El trabajo invisible

10 abr http://fav.me/d5b6ig

Alguien ve tu foto en el periódico, o tocando en TV o en algún evento, te felicita y dice exaltado jo, estás pegao, estás en fama, oye que bien y así. No es que realmente seamos famosos pero el aparecer en un medio de comunicación causa un impacto en los que nos conocen. Al menos me sucede a mi cuando veo a alguien conocido, su foto en un artículo o en tele, me alegro, me entusiasmo por esa persona. Pero ese pequeño impacto está precedido por horas de lo que llamo “el trabajo invisible”. El cuento que se publicó en una revista fue un borrador que se revisó muchas veces hasta que te dices a ti mismo, hasta aquí, está es la última versión. La canción que parece que tocamos de memoria sin esfuerzo alguna vez no salía sin esfuerzo y fue mucho el esfuerzo de muchas prácticas. El hablar en público sin dudar significa pensar y ordenar ideas en la soledad de nuestra existencia diaria. Son esas horas invisibles de trabajo con una pieza musical, un escrito que va surgiendo, un proyecto que deseas realizar y todavía son puras ideas, son esas horas las que gozamos como artistas. O pienso que debemos disfrutar al máximo. Luego viene la foto, vale, que el ego también merece lo suyo, pero ese trabajo invisible es visiblemente esencial.

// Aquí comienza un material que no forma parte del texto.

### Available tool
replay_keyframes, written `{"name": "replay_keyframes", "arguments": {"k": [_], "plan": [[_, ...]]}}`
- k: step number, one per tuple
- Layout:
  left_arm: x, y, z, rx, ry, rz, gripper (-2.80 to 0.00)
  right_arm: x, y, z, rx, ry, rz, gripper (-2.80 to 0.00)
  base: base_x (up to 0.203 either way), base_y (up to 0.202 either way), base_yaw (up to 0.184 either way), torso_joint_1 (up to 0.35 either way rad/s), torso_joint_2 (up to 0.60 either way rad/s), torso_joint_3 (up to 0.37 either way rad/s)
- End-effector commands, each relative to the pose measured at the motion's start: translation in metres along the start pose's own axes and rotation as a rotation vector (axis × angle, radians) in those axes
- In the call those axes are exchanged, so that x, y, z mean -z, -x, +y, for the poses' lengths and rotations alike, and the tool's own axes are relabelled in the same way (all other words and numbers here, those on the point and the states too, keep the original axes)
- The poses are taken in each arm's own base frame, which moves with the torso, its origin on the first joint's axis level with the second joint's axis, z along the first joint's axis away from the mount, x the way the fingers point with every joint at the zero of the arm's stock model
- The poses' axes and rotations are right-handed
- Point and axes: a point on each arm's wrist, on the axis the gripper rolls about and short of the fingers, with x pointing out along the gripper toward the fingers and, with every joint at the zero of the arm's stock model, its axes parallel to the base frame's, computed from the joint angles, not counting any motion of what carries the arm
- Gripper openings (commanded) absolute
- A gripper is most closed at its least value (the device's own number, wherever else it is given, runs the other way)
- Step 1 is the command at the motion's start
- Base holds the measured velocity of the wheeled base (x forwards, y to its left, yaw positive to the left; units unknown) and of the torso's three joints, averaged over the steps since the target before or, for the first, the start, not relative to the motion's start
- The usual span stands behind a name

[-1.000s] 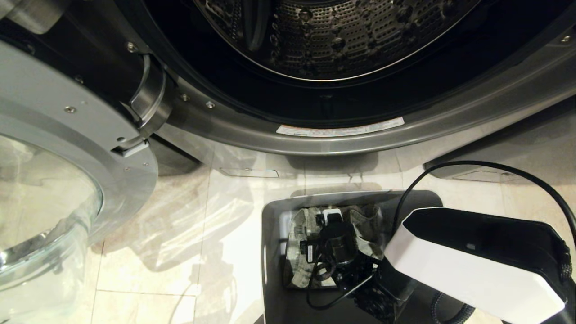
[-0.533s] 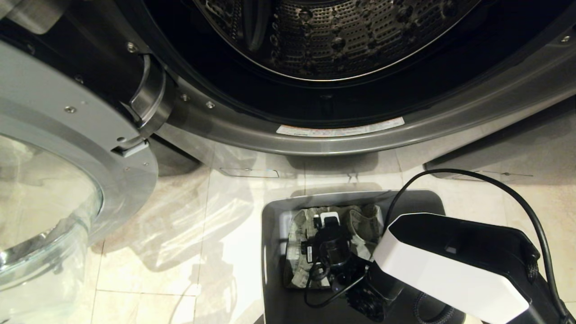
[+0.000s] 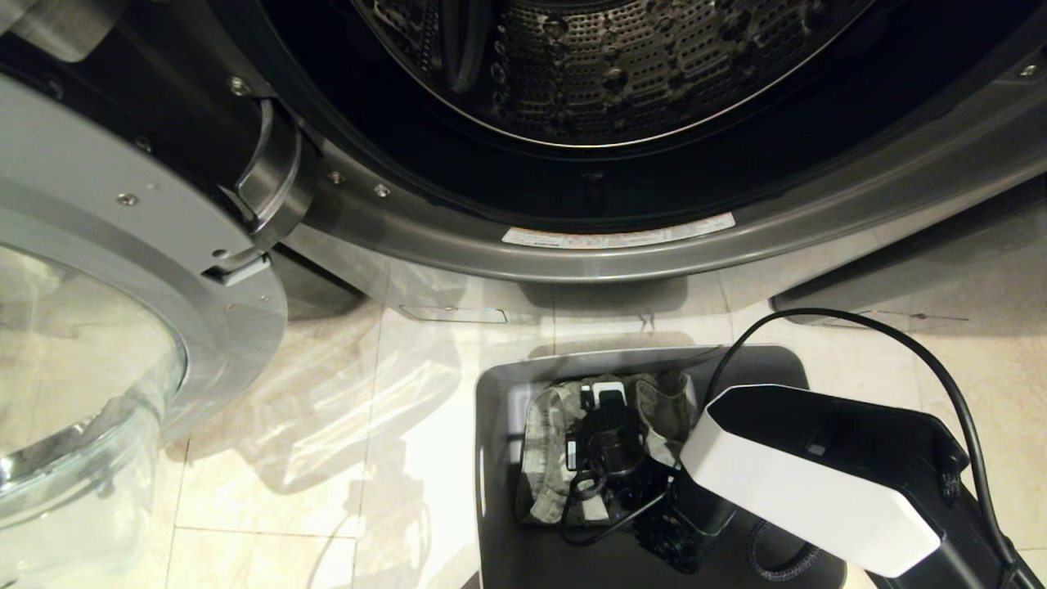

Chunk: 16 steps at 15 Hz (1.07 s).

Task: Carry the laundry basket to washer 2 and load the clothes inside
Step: Place the clothes into the washing machine

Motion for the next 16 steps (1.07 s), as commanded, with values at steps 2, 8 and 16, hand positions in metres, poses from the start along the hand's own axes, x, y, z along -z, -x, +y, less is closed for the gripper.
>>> {"name": "replay_keyframes", "arguments": {"k": [2, 8, 16], "plan": [[0.0, 0.0, 0.0, 0.0, 0.0, 0.001, -2.8, -0.004, 0.001, 0.0, 0.001, -0.011, -0.012, -2.8, 0.0, 0.0, 0.0, 0.0, 0.0, 0.0], [0.0, 0.0, 0.0, 0.0, 0.0, 0.001, -2.8, -0.026, 0.014, 0.0, -0.014, -0.028, -0.037, -2.8, 0.0, 0.0, 0.0, 0.0, 0.0, 0.0], [0.0, 0.0, 0.0, 0.0, 0.0, 0.001, -2.8, -0.098, 0.149, -0.04, -0.112, -0.035, 0.009, -2.8, 0.0, 0.0, 0.0, 0.0, 0.0, 0.0]]}}
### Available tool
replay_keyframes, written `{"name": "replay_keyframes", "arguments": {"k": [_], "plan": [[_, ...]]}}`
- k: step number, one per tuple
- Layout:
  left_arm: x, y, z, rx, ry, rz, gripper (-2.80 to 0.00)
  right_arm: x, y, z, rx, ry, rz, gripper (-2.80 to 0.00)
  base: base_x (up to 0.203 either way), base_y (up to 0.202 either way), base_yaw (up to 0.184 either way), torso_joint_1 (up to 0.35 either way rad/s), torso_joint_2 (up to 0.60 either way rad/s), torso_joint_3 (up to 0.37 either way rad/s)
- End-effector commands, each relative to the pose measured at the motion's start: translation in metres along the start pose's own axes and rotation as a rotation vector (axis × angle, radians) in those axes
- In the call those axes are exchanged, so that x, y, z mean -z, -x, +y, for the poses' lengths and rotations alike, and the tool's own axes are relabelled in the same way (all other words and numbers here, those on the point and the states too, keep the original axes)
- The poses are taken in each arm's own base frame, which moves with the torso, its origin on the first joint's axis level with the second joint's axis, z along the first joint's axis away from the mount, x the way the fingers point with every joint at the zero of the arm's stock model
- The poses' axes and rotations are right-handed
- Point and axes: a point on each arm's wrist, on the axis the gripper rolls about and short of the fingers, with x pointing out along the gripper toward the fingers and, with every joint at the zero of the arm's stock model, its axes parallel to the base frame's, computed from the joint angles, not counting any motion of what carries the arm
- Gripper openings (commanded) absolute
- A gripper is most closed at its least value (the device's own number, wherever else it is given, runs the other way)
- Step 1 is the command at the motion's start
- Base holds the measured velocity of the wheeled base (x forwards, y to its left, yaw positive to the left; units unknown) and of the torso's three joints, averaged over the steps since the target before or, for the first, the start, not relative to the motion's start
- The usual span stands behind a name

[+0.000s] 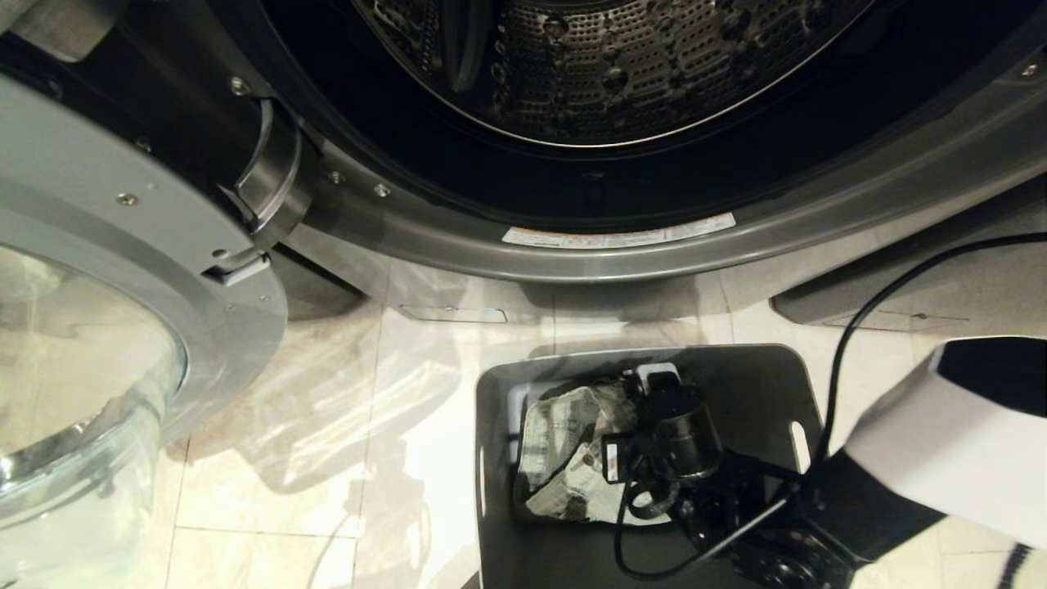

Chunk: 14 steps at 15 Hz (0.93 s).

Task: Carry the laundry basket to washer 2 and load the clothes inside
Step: Place the clothes into the washing machine

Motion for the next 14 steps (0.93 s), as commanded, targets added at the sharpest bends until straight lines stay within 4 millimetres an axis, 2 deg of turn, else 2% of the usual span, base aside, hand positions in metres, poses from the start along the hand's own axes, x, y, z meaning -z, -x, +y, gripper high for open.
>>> {"name": "replay_keyframes", "arguments": {"k": [1, 3, 5, 7, 9, 11, 14], "plan": [[0.0, 0.0, 0.0, 0.0, 0.0, 0.001, -2.8, -0.032, 0.059, -0.016, -0.044, -0.05, -0.074, -2.8, 0.0, 0.0, 0.0, 0.0, 0.0, 0.0], [0.0, 0.0, 0.0, 0.0, 0.0, 0.001, -2.8, -0.033, 0.1, -0.033, -0.062, -0.067, -0.062, -2.8, 0.0, 0.0, 0.0, 0.0, 0.0, 0.0], [0.0, 0.0, 0.0, 0.0, 0.0, 0.001, -2.8, -0.022, 0.134, -0.054, -0.067, -0.068, -0.042, -2.8, 0.0, 0.0, 0.0, 0.0, 0.0, 0.0], [0.0, 0.0, 0.0, 0.0, 0.0, 0.001, -2.8, -0.013, 0.158, -0.068, -0.083, -0.056, -0.046, -2.8, 0.0, 0.0, 0.0, 0.0, 0.0, 0.0], [0.0, 0.0, 0.0, 0.0, 0.0, 0.001, -2.8, -0.019, 0.176, -0.076, -0.125, -0.026, -0.099, -2.8, 0.0, 0.0, 0.0, 0.0, 0.0, 0.0], [0.0, 0.0, 0.0, 0.0, 0.0, 0.001, -2.8, -0.043, 0.193, -0.078, -0.2, 0.004, -0.206, -2.8, 0.0, 0.0, 0.0, 0.0, 0.0, 0.0], [0.0, 0.0, 0.0, 0.0, 0.0, 0.001, -2.8, -0.098, 0.224, -0.078, -0.277, -0.017, -0.37, -2.8, 0.0, 0.0, 0.0, 0.0, 0.0, 0.0]]}}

Les dejo con esta entrevista literaria:

http://mareditor.blogspot.com/2015/03/entrevista-melanie-taylor-herrera-por.html

Mi vida en papeles

26 feb

Recientemente me puse a escribir un cuento para la Revista Eñe inspirada en el tema que ellos me sugirieron: los libros, el amor por los libros, bibliotecas.  Me salió una historia de amor. Aunque  muchos de mis cuentos anteriores tenían un sabor agridulce, unas ironías, espinas o finales tristes que sorprendían a aquellos que me veían como una dulce maestra de música, de un tiempo para acá confieso que todo aquello se ha ido por el desagüe. Creo que la culpa es de las noticias. O los escándalos mediáticos sobre políticos. O artículos en línea que explican porqué es atractivo para ciertas jóvenes unirse a ISIS. O tweets de personas que dicen que los panameños somos unos negros africanos ignorantes, uno verdaderos monos que los franceses dejaron varados en estas tierras. Qué se yo. Si ya la vida está tan hardcore, tan imposible, para qué aportar más oscuridad, más sinsabores, más hiel, más dolor, más decepción, más odio. Escribiré cuentos donde siempre habrá un personaje negro que es humano. No un estereotipo al que el escritor o su alter ego, su protagonista, se refiere únicamente por su color de piel. Escribiré cuentos sobre princesitas negras porque no existen. Me parece interesante que ciertamente en un país como este, donde hay escritores afrodescendientes, algunos de estos escogen no describir físicamente a sus personajes, como si viviesen en una burbuja incolora. Yo no puedo escribir ni quiero escribir como algo que no soy. Yo no se si lo que escribo quede en la literatura universal, lo que sea que se considere universal. Yo solo sé que si encuentran mis escritos sabrán cómo era la persona que los escribió, el mundo en que vivió, las personas que vio, y en ese mundo había mucho, mucho color. Y a pesar de todos los sinsabores, también amor.